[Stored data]
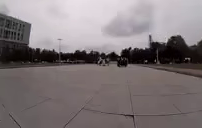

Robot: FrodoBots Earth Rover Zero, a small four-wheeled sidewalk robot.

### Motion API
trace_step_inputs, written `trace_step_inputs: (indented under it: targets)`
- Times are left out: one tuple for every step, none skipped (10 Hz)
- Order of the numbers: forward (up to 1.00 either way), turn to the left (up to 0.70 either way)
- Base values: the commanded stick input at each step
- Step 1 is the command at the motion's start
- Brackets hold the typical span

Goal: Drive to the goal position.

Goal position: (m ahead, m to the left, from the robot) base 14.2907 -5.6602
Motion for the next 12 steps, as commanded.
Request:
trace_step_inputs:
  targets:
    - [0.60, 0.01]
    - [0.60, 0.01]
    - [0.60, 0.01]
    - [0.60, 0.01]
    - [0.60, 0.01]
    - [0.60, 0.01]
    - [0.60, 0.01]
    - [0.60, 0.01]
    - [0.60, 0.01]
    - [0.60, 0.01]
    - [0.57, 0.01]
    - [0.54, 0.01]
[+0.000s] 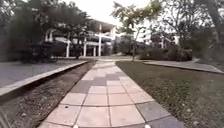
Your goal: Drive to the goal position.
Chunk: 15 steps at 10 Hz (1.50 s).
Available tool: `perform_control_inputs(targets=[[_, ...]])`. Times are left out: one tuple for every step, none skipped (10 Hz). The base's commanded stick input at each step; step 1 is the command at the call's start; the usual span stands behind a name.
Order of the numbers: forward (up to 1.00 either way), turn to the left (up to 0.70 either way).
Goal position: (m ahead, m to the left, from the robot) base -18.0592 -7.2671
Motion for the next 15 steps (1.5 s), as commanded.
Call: perform_control_inputs(targets=[[0.00,-0.70],[0.00,-0.70],[0.00,-0.70],[0.00,-0.70],[0.00,-0.70],[0.00,-0.70],[0.00,-0.70],[0.00,-0.70],[0.00,-0.70],[0.00,-0.70],[0.00,-0.70],[0.00,-0.70],[0.00,-0.70],[0.00,-0.70],[0.00,-0.70]])
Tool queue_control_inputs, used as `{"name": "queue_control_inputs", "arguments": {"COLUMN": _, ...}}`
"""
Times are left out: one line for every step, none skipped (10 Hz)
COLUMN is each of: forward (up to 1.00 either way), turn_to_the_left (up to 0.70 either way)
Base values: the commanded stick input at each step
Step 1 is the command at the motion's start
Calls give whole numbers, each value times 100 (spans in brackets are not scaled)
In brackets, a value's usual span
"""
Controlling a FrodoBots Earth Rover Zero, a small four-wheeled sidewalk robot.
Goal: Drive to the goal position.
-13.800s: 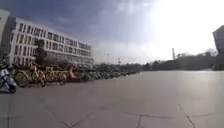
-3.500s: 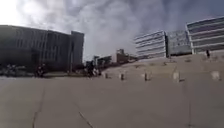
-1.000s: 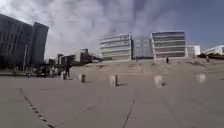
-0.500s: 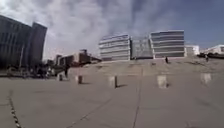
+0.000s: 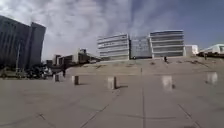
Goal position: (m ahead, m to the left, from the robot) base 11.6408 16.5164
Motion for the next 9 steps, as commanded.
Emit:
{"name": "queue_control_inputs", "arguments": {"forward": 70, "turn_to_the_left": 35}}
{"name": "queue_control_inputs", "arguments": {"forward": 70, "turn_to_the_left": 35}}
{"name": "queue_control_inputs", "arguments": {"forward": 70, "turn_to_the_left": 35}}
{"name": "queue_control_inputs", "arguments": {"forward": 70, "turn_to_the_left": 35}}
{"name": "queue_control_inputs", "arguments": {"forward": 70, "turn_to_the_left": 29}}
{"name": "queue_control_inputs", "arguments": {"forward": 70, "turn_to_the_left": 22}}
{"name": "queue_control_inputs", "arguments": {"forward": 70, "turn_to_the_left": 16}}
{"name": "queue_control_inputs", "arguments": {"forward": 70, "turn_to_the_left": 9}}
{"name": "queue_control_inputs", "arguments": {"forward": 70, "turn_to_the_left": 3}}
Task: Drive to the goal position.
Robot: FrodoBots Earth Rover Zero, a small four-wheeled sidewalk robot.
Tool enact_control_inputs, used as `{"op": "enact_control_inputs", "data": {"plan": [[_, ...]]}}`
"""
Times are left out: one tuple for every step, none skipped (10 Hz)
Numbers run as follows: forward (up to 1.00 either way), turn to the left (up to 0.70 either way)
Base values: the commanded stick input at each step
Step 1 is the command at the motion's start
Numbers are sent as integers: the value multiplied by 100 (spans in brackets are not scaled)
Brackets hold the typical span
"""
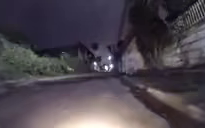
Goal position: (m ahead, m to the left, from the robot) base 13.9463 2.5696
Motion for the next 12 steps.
{"op": "enact_control_inputs", "data": {"plan": [[70, 0], [70, 0], [70, 0], [70, 0], [70, 0], [70, 0], [70, -5], [70, -14], [70, -24], [70, -34], [70, -35], [70, -35]]}}
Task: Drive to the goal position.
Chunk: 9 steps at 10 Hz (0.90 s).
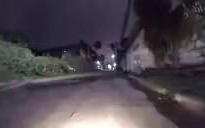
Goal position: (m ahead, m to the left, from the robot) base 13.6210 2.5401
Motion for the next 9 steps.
{"op": "enact_control_inputs", "data": {"plan": [[70, -35], [70, -35], [70, -35], [70, -35], [70, -11], [70, -2], [70, -5], [70, -8], [70, -11]]}}
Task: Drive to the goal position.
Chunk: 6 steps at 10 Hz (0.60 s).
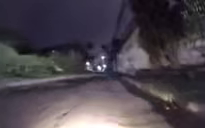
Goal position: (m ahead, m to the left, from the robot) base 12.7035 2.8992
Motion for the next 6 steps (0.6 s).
{"op": "enact_control_inputs", "data": {"plan": [[70, -14], [70, -17], [70, -20], [70, -23], [70, -26], [70, -26]]}}
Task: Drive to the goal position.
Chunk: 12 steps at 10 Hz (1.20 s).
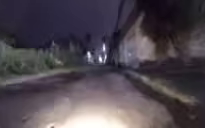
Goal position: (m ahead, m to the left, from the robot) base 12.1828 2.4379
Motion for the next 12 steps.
{"op": "enact_control_inputs", "data": {"plan": [[70, -22], [70, -18], [70, -13], [70, -9], [70, -5], [70, -1], [70, -9], [70, -20], [70, -31], [70, -26], [70, -13], [70, 0]]}}
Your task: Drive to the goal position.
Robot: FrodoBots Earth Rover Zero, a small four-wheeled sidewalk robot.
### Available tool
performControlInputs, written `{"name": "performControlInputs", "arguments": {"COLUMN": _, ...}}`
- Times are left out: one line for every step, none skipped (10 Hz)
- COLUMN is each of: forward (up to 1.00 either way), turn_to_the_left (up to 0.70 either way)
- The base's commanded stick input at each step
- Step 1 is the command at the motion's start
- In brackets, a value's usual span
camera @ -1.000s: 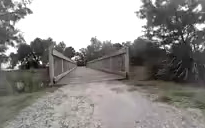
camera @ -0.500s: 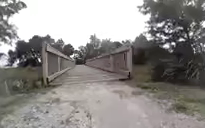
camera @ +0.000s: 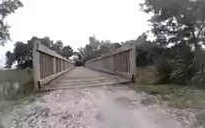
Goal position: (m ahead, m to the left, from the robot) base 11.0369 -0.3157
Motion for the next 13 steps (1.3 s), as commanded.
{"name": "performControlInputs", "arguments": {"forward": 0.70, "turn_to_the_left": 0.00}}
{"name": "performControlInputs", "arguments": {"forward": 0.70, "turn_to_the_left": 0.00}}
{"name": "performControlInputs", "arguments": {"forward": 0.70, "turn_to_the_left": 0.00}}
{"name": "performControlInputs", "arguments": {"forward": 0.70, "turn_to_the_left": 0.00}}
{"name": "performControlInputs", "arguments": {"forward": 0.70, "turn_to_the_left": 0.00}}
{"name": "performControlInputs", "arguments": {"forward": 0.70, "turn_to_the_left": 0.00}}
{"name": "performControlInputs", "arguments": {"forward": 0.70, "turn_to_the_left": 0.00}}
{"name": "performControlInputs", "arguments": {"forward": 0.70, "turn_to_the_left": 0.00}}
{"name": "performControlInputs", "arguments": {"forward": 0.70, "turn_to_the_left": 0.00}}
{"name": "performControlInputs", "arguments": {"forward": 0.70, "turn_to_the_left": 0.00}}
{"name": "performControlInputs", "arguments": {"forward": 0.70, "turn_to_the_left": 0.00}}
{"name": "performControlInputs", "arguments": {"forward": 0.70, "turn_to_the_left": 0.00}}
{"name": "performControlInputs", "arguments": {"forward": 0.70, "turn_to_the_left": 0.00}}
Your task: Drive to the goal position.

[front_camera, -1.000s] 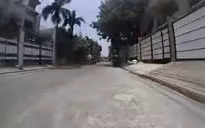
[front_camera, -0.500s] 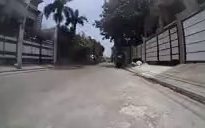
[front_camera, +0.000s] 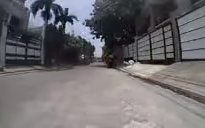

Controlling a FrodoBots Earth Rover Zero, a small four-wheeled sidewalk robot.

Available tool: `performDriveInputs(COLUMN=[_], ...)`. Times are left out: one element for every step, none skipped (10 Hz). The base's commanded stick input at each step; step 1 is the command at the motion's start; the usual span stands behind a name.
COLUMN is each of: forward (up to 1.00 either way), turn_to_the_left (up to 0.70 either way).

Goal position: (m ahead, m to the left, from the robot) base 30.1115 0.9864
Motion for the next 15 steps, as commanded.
performDriveInputs(forward=[0.85,0.85,0.85,0.85,0.85,0.85,0.85,0.85,0.85,0.85,0.85,0.85,0.85,0.85,0.85], turn_to_the_left=[0.0,0.0,0.0,0.0,-0.12,-0.27,-0.34,-0.34,-0.34,-0.04,0.0,0.0,0.0,0.0,0.0])
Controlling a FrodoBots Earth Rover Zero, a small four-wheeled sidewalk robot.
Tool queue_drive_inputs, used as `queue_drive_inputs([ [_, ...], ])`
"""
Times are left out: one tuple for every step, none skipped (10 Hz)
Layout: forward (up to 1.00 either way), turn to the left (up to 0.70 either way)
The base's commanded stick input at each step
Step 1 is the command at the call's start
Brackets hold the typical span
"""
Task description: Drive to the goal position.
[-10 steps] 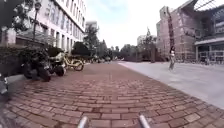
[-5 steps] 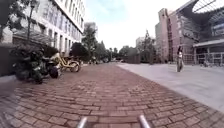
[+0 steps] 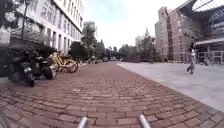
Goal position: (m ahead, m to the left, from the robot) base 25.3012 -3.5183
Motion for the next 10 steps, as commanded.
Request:
queue_drive_inputs([
  [0.70,0.00],
  [0.70,0.00],
  [0.70,0.00],
  [0.70,0.00],
  [0.70,0.00],
  [0.70,0.00],
  [0.70,0.00],
  [0.70,0.00],
  [0.70,0.00],
  [0.70,0.00],
])
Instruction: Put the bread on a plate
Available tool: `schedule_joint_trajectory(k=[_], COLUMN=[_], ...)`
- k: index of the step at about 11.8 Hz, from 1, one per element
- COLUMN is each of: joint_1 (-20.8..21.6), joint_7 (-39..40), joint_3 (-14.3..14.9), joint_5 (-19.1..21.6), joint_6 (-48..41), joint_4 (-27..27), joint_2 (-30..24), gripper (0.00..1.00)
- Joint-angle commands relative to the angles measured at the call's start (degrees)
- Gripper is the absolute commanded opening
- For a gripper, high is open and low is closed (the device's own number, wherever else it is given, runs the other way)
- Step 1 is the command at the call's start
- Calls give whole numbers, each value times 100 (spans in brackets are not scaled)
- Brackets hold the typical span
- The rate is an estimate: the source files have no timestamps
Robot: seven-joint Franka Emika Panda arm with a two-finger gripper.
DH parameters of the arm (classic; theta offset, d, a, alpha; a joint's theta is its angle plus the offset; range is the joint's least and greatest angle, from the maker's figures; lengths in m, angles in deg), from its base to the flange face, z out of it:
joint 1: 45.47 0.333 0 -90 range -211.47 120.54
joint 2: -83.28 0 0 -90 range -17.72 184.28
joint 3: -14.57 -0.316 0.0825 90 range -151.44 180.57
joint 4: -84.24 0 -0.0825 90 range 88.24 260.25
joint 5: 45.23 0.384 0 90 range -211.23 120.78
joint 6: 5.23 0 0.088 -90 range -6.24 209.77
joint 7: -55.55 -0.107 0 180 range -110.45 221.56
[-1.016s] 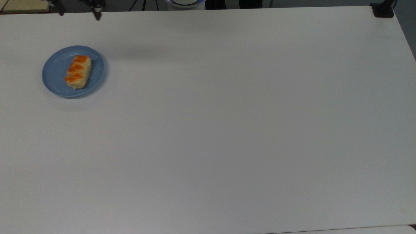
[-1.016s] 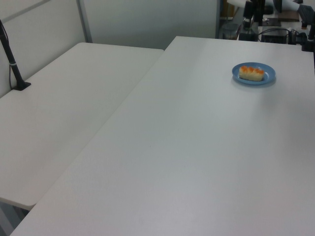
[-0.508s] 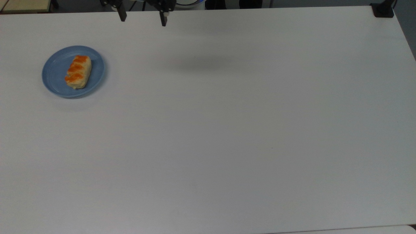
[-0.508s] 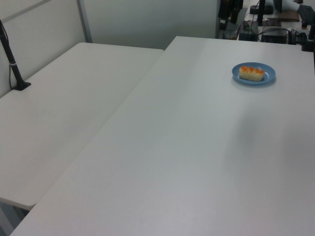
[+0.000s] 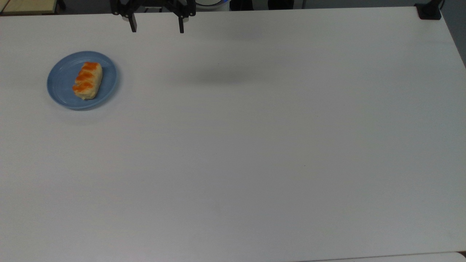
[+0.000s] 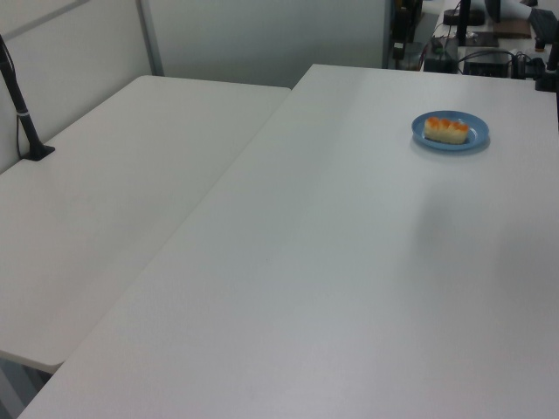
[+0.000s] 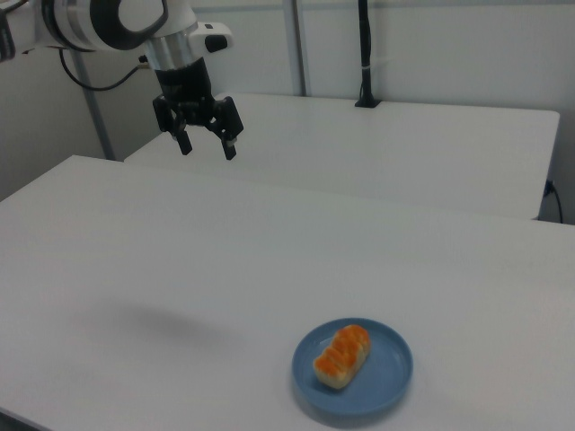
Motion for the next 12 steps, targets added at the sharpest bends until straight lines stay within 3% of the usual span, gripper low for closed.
schedule_joint_trajectory(k=[1,6,8,12], joint_1=[102,67,58,40], joint_7=[-97,-71,-89,-107], joint_3=[88,88,88,88], joint_5=[-99,-81,-64,-29], joint_6=[-188,-305,-147,-120], joint_4=[135,169,537,495], joint_2=[-144,-363,-644,-583], gripper=[100,100,100,100])
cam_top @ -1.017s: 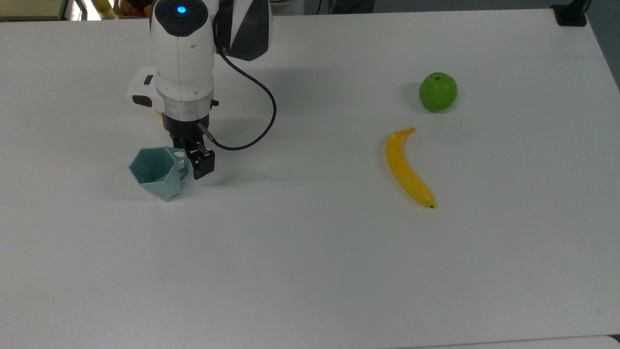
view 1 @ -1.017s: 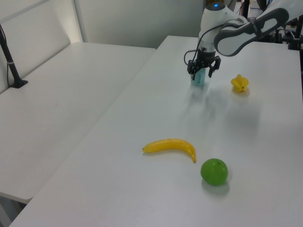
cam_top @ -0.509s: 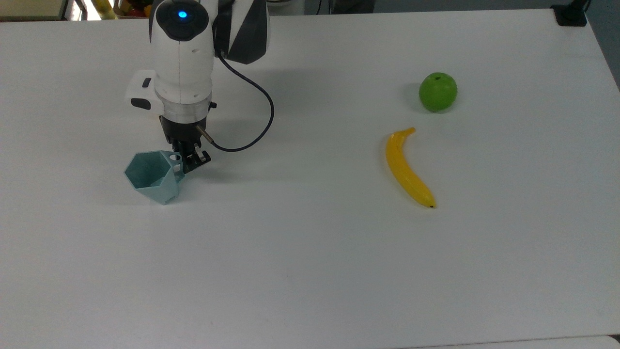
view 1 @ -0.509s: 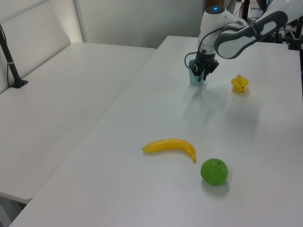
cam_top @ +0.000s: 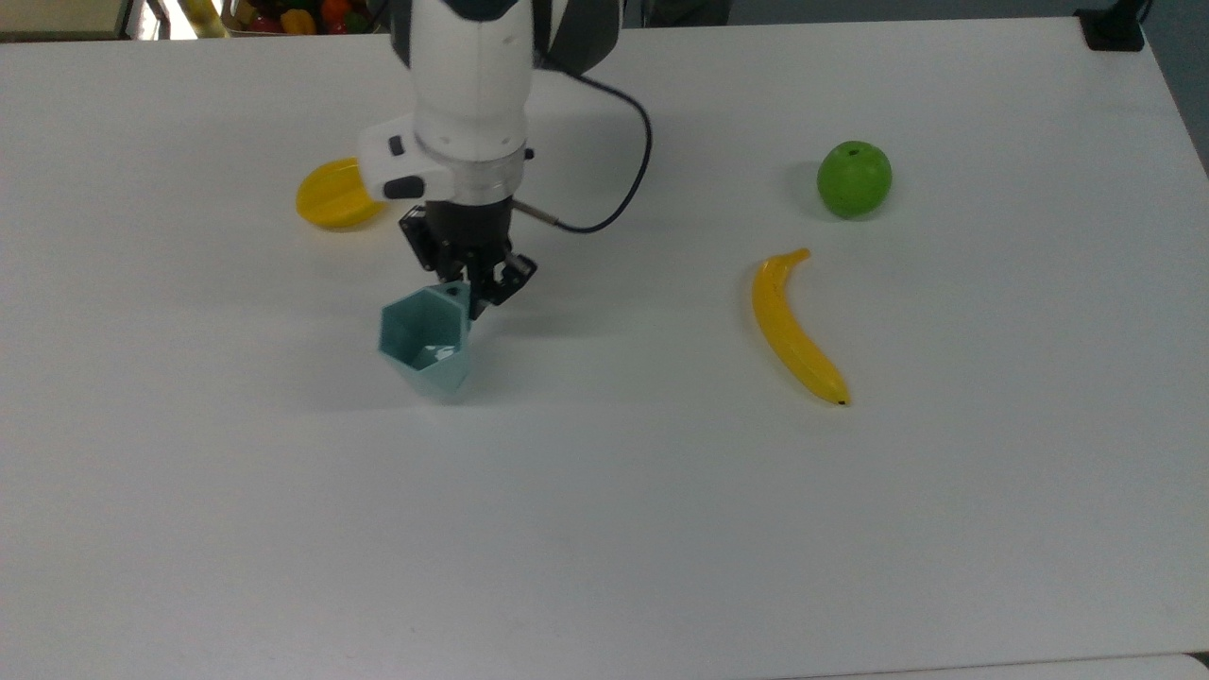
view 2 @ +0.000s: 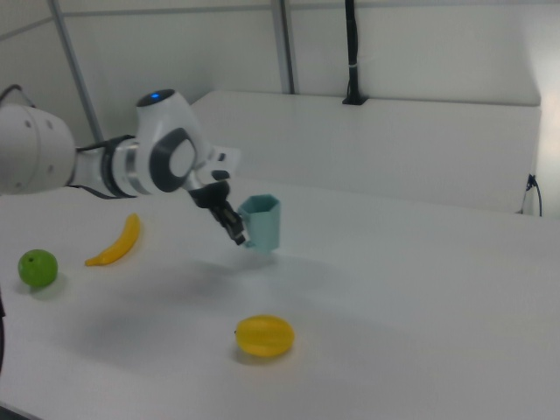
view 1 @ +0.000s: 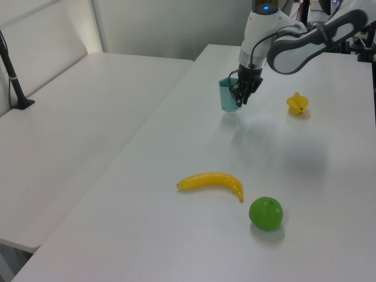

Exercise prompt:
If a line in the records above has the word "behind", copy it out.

Answer section:
Available tool: `perform_control_inputs(targets=[[_, ...]])`. Times are left out: one tuple for every step, none skipped (10 Hz). The base's commanded stick input at each step; step 1 is the command at the call's start; the usual span stands behind a name.
Available tool: `performDriveInputs(COLUMN=[_], ...)`. Times are left out: one element for every step, none skipped (10 Hz). The base's commanded stick input at each step; step 1 is the command at the motion's start; the usual span stands behind a name.

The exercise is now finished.